Problem to work on: Please return all lines from the records below that include the string "Practice".
-------
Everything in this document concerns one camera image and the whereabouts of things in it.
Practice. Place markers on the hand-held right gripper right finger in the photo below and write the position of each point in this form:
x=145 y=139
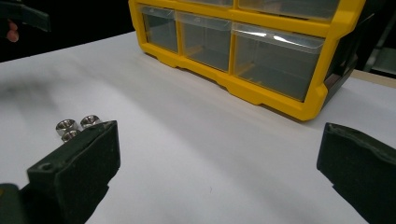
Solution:
x=358 y=168

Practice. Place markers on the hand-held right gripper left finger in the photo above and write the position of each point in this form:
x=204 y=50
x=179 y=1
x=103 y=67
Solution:
x=77 y=168

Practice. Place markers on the yellow drawer organizer cabinet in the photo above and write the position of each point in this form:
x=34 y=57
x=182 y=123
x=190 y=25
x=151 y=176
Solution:
x=325 y=77

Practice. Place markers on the grey metal desk frame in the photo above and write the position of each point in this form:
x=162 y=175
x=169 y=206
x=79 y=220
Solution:
x=384 y=60
-------
Exercise response:
Practice. Place markers on the hand-held right gripper right finger in the photo below and write the position of each point in this form:
Practice. Place markers on the hand-held right gripper left finger in the photo above and write the position of each point in this form:
Practice. Place markers on the yellow drawer organizer cabinet in the photo above and write the position of each point in this form:
Practice. Place markers on the grey metal desk frame in the photo above and write the position of each point in this form:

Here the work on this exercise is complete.